● **About this exercise**: Set every line of the data down again exactly, and keep the pictures out.

● **Data records**:
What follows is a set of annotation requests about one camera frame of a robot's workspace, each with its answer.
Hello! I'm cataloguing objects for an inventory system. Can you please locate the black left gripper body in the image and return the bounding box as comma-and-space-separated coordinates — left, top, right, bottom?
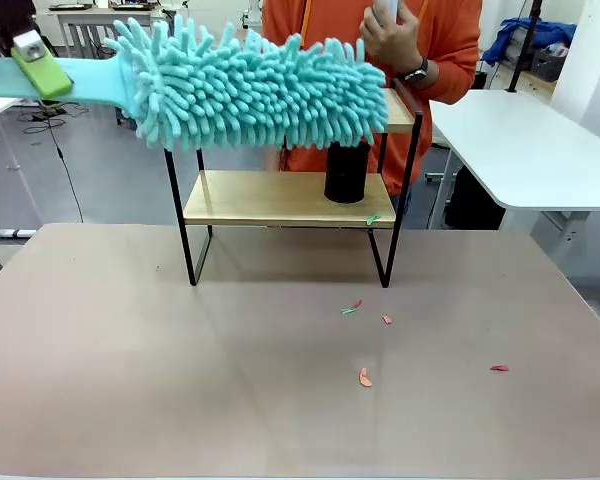
0, 0, 36, 58

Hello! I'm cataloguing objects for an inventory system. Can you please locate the teal microfiber duster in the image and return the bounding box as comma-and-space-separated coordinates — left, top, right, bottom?
0, 14, 391, 154

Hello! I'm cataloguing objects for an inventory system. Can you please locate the white box speaker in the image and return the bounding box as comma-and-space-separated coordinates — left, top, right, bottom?
372, 0, 407, 24

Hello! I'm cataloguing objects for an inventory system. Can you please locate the person left forearm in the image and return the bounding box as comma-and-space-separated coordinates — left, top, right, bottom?
418, 24, 483, 104

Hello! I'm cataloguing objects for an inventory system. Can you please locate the person left hand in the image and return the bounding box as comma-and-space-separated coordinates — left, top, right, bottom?
359, 0, 428, 77

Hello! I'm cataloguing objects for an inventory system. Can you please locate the white background desk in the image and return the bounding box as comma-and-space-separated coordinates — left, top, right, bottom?
54, 2, 157, 57

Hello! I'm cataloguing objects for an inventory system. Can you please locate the black cylinder container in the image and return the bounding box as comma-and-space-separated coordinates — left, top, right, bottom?
323, 141, 373, 205

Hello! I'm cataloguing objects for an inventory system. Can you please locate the black smartwatch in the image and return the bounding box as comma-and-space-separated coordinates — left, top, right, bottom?
402, 56, 430, 86

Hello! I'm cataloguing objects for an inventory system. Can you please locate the orange hoodie torso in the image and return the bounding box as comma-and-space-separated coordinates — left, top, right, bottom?
261, 0, 483, 198

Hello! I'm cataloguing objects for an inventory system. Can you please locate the black bin under table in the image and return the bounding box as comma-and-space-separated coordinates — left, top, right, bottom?
443, 164, 507, 232

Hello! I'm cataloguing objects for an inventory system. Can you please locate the large white table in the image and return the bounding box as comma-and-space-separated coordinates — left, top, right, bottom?
428, 88, 600, 242

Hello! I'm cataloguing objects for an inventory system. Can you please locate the blue cloth pile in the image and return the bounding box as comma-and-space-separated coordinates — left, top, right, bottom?
481, 17, 578, 69

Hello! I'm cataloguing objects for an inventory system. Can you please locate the black tripod pole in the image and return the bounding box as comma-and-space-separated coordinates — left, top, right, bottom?
506, 0, 547, 95

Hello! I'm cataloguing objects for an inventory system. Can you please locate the grey storage crate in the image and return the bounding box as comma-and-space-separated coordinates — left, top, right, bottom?
531, 44, 569, 80

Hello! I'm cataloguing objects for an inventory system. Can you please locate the black floor cable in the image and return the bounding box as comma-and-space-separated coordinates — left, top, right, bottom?
22, 102, 85, 224

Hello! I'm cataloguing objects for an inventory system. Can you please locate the wooden two-tier metal-frame shelf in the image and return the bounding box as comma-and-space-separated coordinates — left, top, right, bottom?
162, 77, 424, 290

● **Task result**:
What follows is a set of annotation requests about one camera frame of a robot's workspace, each with its answer.
Hello! I'm cataloguing objects for an inventory system. Can you please locate the black left gripper body in the image and return the bounding box as comma-and-space-separated coordinates — left, top, right, bottom?
0, 0, 36, 58

Hello! I'm cataloguing objects for an inventory system. Can you please locate the teal microfiber duster in the image and return the bounding box as comma-and-space-separated coordinates — left, top, right, bottom?
0, 14, 391, 154

Hello! I'm cataloguing objects for an inventory system. Can you please locate the white box speaker in the image and return the bounding box as comma-and-space-separated coordinates — left, top, right, bottom?
372, 0, 407, 24

Hello! I'm cataloguing objects for an inventory system. Can you please locate the person left forearm in the image and return the bounding box as comma-and-space-separated coordinates — left, top, right, bottom?
418, 24, 483, 104

Hello! I'm cataloguing objects for an inventory system. Can you please locate the person left hand in the image and return the bounding box as comma-and-space-separated coordinates — left, top, right, bottom?
359, 0, 428, 77

Hello! I'm cataloguing objects for an inventory system. Can you please locate the white background desk in the image and return the bounding box as comma-and-space-separated coordinates — left, top, right, bottom?
54, 2, 157, 57

Hello! I'm cataloguing objects for an inventory system. Can you please locate the black cylinder container in the image and return the bounding box as comma-and-space-separated coordinates — left, top, right, bottom?
323, 141, 373, 205

Hello! I'm cataloguing objects for an inventory system. Can you please locate the black smartwatch in the image and return the bounding box as comma-and-space-separated coordinates — left, top, right, bottom?
402, 56, 430, 86

Hello! I'm cataloguing objects for an inventory system. Can you please locate the orange hoodie torso in the image and return the bounding box as comma-and-space-separated coordinates — left, top, right, bottom?
261, 0, 483, 198

Hello! I'm cataloguing objects for an inventory system. Can you please locate the black bin under table in the image and return the bounding box as comma-and-space-separated coordinates — left, top, right, bottom?
443, 164, 507, 232

Hello! I'm cataloguing objects for an inventory system. Can you please locate the large white table in the image and return the bounding box as comma-and-space-separated coordinates — left, top, right, bottom?
428, 88, 600, 242

Hello! I'm cataloguing objects for an inventory system. Can you please locate the blue cloth pile in the image and return the bounding box as comma-and-space-separated coordinates — left, top, right, bottom?
481, 17, 578, 69

Hello! I'm cataloguing objects for an inventory system. Can you please locate the black tripod pole in the image and return the bounding box as comma-and-space-separated coordinates — left, top, right, bottom?
506, 0, 547, 95

Hello! I'm cataloguing objects for an inventory system. Can you please locate the grey storage crate in the image and return the bounding box as comma-and-space-separated coordinates — left, top, right, bottom?
531, 44, 569, 80

Hello! I'm cataloguing objects for an inventory system. Can you please locate the black floor cable in the image and return the bounding box as comma-and-space-separated coordinates — left, top, right, bottom?
22, 102, 85, 224

Hello! I'm cataloguing objects for an inventory system. Can you please locate the wooden two-tier metal-frame shelf in the image and return the bounding box as comma-and-space-separated coordinates — left, top, right, bottom?
162, 77, 424, 290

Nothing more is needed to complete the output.